_PROBLEM:_ Among the entries below, how many lines include the string "along"? Answer with only the number.

_DATASET CONTENT:_
►

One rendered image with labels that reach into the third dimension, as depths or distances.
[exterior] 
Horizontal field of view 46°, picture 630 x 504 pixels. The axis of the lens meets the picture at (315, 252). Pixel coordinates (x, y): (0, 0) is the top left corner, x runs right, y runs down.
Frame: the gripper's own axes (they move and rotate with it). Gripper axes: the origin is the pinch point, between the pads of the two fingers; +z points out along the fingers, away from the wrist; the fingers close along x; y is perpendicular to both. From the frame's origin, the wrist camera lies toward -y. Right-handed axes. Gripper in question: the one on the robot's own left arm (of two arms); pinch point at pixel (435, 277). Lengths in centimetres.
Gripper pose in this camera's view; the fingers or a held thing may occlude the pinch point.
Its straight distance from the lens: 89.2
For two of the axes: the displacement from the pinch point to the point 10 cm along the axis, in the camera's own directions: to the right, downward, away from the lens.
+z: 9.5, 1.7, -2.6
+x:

◄

_EXERCISE OUTPUT:_ 2